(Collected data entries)
==========

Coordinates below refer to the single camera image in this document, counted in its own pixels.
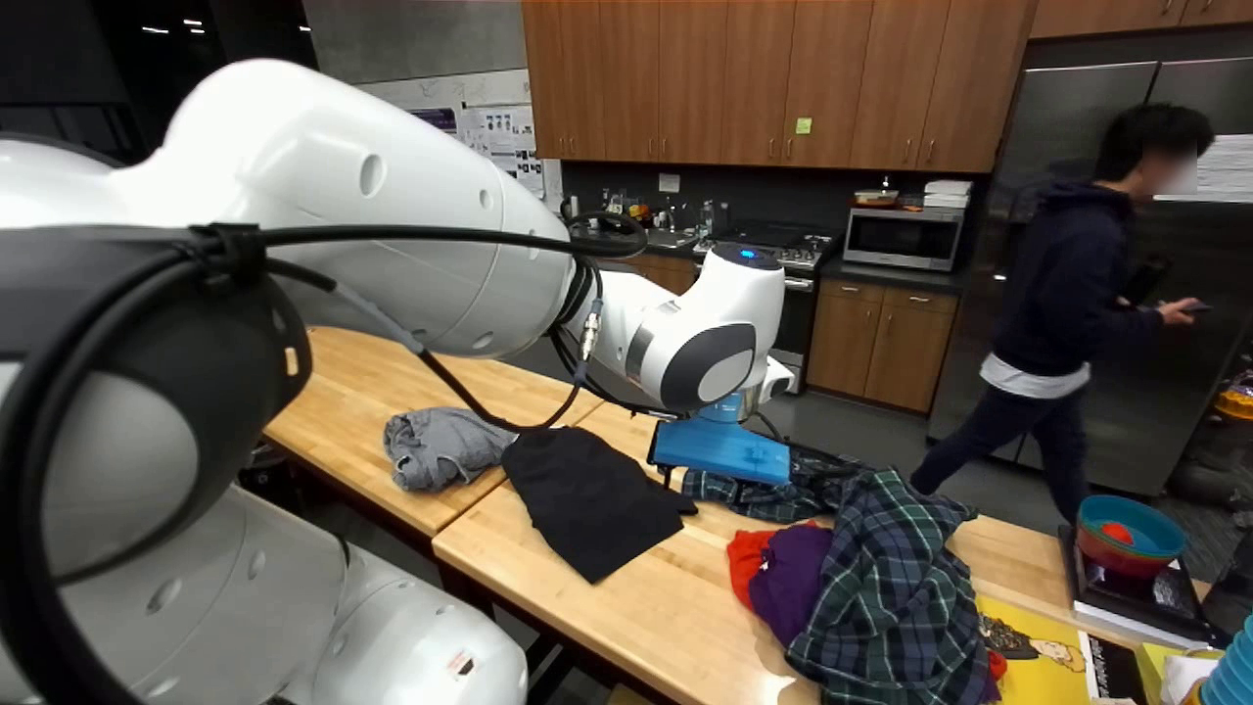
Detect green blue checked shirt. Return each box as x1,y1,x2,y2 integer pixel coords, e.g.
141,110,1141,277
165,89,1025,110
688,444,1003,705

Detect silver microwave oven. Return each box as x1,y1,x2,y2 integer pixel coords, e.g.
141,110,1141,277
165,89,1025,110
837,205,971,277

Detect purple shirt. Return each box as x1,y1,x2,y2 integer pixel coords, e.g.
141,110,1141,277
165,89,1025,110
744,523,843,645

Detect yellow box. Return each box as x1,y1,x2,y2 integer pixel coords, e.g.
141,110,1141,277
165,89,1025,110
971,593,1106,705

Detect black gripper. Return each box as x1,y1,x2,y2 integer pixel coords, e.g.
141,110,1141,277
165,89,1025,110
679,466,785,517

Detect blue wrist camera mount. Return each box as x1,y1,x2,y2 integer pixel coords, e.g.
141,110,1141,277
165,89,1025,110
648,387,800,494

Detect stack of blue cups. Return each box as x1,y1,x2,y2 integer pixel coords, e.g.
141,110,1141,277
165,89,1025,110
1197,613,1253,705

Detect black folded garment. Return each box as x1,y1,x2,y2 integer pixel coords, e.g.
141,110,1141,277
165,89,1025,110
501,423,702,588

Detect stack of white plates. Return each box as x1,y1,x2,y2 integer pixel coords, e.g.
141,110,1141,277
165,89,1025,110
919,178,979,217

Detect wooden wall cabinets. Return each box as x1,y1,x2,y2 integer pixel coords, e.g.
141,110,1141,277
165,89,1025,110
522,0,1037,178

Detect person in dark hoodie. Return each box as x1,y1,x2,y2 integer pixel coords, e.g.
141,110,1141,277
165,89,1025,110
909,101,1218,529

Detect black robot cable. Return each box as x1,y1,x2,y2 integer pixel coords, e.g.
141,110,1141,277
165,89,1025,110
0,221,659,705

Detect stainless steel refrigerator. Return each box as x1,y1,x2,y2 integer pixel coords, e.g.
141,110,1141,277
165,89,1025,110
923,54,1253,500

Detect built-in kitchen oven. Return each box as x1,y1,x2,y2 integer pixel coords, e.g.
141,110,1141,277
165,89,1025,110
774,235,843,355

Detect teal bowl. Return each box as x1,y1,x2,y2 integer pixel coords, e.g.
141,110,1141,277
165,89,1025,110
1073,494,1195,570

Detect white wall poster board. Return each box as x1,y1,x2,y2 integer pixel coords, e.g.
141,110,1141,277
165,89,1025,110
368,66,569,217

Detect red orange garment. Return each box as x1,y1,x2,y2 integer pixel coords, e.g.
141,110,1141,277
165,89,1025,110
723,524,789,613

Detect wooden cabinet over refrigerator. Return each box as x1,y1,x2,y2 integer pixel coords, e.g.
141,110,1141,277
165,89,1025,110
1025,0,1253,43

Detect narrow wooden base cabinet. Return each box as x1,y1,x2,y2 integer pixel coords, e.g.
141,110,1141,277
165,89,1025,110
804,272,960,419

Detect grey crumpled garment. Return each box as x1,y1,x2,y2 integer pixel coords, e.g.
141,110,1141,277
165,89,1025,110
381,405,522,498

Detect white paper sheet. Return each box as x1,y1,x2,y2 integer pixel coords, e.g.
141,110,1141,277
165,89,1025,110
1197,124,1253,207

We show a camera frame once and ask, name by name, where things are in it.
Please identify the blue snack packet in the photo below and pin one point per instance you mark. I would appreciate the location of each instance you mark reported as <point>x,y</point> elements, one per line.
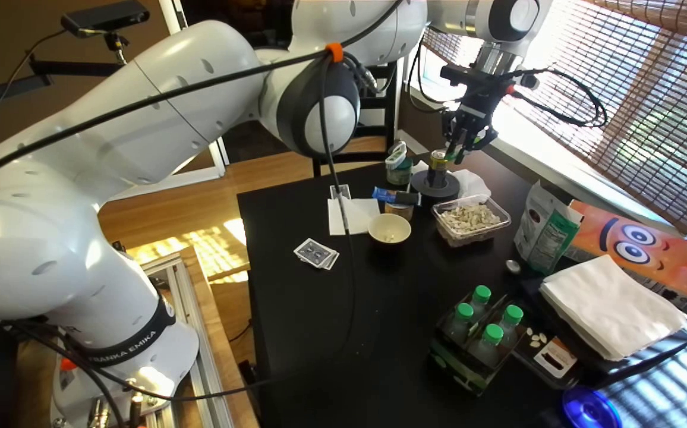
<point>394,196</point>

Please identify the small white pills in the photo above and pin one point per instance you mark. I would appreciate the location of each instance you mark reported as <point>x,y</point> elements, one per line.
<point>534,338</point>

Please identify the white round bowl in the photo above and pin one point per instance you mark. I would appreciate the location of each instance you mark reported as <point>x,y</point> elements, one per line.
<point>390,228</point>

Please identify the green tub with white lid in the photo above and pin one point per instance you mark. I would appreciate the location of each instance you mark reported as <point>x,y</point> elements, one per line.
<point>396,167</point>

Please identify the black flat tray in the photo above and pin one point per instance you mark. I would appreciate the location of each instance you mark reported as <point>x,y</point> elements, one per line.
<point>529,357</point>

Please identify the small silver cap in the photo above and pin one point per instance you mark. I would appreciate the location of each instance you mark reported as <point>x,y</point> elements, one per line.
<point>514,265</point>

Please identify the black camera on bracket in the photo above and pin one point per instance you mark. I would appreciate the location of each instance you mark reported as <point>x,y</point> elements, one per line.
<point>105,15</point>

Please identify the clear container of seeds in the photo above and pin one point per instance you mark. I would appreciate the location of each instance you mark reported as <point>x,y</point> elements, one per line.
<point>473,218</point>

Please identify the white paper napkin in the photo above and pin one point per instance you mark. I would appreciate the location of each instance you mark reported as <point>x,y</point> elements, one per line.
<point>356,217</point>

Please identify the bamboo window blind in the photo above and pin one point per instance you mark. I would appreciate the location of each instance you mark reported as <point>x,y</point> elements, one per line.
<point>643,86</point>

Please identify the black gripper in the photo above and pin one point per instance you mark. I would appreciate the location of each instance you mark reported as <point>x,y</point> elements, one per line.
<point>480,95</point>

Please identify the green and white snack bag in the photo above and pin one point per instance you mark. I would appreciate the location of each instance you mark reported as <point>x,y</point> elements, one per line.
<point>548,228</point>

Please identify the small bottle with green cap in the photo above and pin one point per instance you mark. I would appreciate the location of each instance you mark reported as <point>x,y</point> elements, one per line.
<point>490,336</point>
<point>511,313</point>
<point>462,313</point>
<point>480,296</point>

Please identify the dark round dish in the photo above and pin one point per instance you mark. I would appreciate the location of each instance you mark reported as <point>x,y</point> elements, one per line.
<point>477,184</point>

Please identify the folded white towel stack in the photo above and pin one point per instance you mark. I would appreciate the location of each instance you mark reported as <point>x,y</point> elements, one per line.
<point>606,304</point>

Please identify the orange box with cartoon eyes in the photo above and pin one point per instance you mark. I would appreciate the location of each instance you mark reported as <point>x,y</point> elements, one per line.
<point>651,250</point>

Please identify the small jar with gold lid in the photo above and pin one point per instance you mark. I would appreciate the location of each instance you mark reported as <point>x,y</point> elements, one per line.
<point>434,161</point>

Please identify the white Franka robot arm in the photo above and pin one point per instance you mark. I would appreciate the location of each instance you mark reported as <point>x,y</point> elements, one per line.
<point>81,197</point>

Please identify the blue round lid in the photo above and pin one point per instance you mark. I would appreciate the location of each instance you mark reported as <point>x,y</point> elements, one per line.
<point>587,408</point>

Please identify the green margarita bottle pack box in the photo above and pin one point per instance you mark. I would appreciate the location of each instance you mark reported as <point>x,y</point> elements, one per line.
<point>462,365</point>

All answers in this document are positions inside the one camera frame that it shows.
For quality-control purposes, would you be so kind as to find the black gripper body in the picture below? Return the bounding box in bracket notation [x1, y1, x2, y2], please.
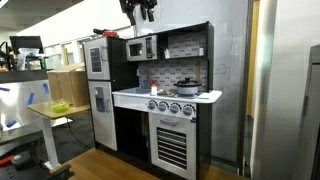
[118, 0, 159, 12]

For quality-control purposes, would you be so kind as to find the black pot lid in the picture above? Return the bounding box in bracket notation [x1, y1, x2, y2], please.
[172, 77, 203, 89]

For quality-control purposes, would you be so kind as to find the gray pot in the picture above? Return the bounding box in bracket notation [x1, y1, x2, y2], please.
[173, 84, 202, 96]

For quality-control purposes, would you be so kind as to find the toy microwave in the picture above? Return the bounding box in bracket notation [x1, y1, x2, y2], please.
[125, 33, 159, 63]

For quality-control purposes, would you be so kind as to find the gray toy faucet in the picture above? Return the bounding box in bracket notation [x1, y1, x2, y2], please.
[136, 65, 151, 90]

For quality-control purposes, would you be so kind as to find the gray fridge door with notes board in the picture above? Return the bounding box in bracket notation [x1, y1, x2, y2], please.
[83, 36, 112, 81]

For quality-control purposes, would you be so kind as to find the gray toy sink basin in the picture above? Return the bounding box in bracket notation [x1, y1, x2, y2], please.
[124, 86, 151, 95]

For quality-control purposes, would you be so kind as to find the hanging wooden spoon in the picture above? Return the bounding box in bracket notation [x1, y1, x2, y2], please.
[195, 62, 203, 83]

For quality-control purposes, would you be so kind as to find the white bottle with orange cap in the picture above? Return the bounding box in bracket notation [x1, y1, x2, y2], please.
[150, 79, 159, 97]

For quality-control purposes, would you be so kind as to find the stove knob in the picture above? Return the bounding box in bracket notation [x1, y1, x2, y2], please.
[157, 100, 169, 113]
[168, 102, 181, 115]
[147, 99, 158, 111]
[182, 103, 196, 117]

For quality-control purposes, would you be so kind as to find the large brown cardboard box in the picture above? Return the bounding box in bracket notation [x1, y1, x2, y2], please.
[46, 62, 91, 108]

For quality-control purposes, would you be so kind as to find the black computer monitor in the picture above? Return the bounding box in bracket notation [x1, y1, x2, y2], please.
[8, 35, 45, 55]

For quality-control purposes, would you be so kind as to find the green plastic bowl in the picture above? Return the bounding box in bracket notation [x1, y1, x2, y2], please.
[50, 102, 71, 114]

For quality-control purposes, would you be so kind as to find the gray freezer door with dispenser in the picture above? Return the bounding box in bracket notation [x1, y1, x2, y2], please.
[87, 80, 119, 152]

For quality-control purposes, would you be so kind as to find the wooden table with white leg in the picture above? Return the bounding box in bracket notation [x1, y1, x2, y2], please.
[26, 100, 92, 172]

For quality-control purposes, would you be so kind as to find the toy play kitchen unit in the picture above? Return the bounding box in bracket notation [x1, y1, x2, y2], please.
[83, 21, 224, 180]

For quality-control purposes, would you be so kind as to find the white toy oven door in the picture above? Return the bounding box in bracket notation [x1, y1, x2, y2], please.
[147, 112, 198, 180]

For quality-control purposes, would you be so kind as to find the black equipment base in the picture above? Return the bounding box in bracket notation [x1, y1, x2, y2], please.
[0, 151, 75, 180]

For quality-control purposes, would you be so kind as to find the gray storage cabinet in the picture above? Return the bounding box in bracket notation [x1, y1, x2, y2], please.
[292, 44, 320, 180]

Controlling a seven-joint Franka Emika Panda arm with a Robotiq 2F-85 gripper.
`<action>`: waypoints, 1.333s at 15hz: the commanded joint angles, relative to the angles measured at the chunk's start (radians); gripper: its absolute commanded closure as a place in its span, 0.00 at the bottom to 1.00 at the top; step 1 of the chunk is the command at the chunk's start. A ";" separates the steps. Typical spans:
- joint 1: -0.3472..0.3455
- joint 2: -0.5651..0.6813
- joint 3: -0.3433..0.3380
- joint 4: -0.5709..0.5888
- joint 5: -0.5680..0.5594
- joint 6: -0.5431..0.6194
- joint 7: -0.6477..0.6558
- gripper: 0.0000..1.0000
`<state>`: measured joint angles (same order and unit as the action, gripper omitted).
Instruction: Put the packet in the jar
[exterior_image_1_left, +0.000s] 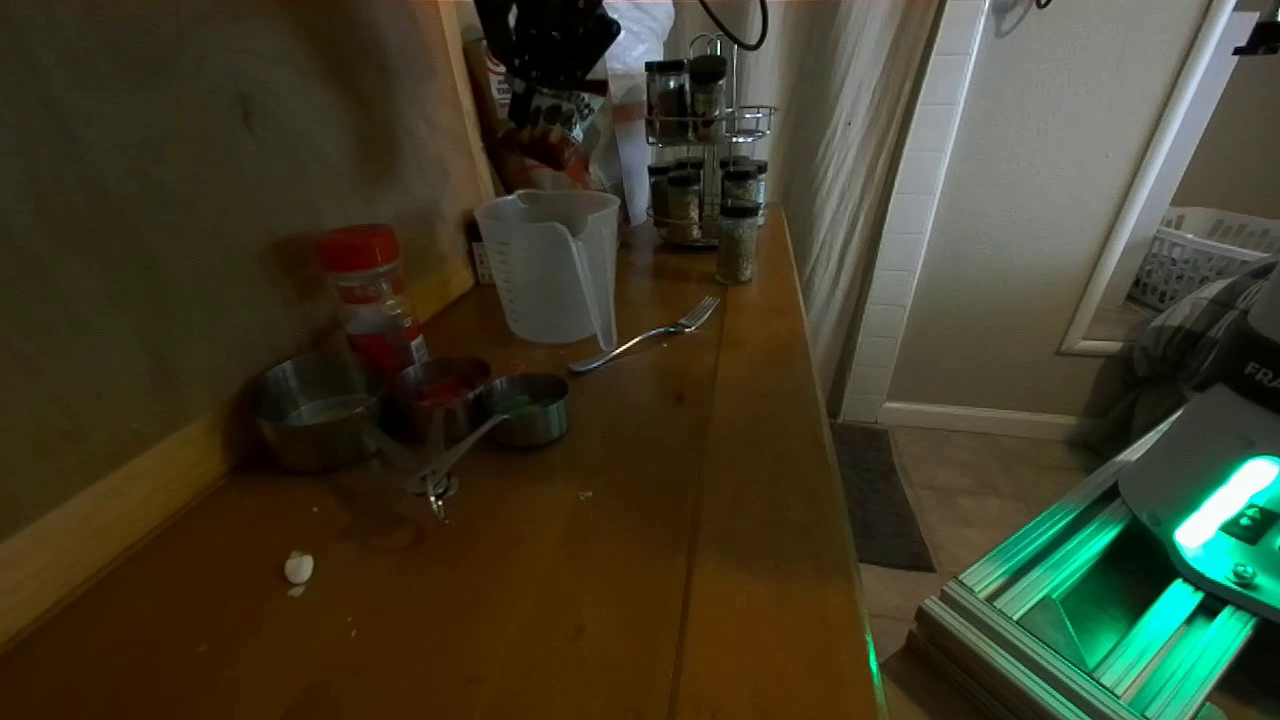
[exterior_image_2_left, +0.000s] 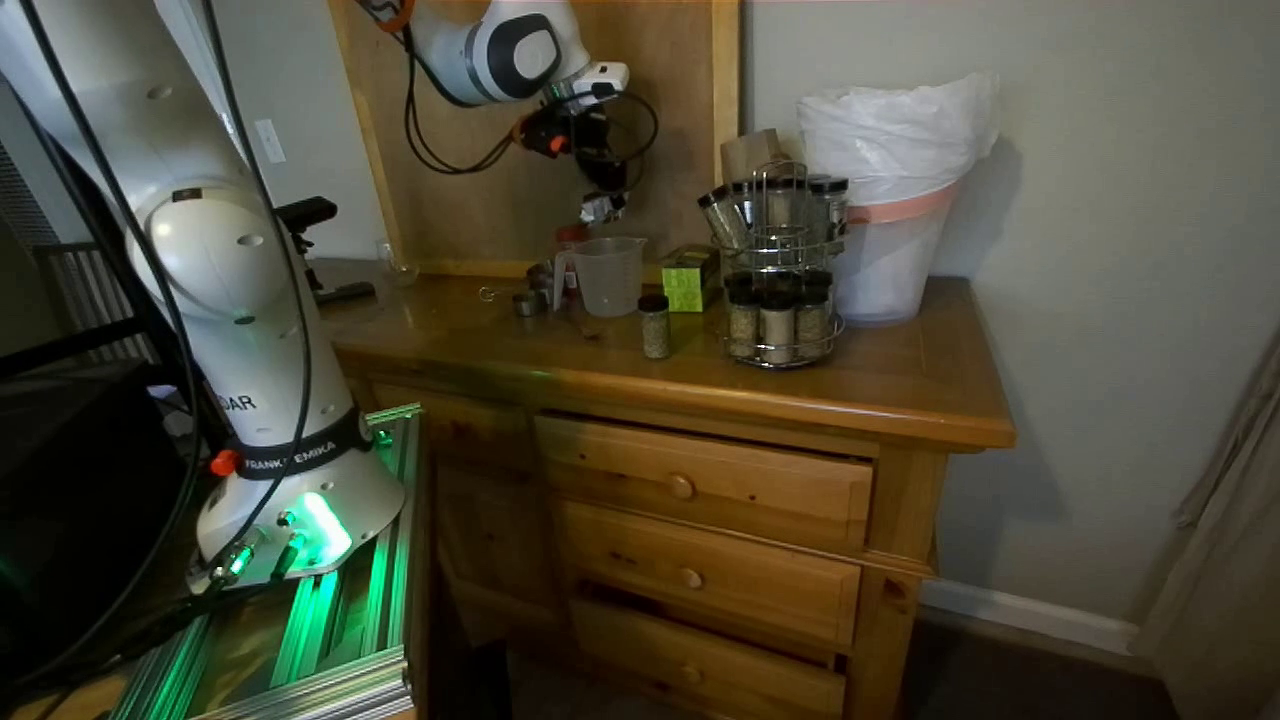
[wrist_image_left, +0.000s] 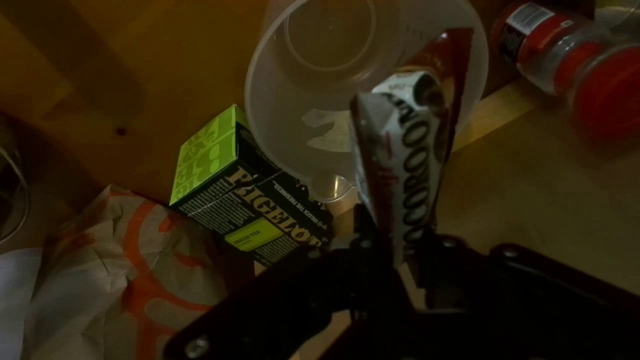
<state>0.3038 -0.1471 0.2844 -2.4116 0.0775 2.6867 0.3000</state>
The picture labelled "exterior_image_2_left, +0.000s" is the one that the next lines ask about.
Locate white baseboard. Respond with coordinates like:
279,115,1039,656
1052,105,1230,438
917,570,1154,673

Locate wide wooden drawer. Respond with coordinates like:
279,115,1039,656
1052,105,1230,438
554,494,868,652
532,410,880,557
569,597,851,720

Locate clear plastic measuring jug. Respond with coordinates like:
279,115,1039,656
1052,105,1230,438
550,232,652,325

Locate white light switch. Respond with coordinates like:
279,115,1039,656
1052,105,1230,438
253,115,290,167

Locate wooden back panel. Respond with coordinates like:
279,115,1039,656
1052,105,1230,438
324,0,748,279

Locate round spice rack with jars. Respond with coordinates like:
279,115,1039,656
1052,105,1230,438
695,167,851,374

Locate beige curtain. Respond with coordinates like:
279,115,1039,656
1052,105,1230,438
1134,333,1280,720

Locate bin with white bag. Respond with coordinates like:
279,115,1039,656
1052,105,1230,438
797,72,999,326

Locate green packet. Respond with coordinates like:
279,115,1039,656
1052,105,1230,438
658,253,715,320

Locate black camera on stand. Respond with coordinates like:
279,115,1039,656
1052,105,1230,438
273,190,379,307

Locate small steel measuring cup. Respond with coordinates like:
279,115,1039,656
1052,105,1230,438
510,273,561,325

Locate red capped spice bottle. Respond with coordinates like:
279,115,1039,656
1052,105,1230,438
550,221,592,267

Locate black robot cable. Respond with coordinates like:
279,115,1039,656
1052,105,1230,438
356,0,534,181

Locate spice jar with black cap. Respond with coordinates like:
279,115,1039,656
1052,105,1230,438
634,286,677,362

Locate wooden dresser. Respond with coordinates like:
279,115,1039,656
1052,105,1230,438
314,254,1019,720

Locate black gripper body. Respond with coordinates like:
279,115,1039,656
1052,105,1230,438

==========

**Directions:**
Among the lines of the records above, count those holding the string "cable", and report only the number.

**Solution to the exercise:**
2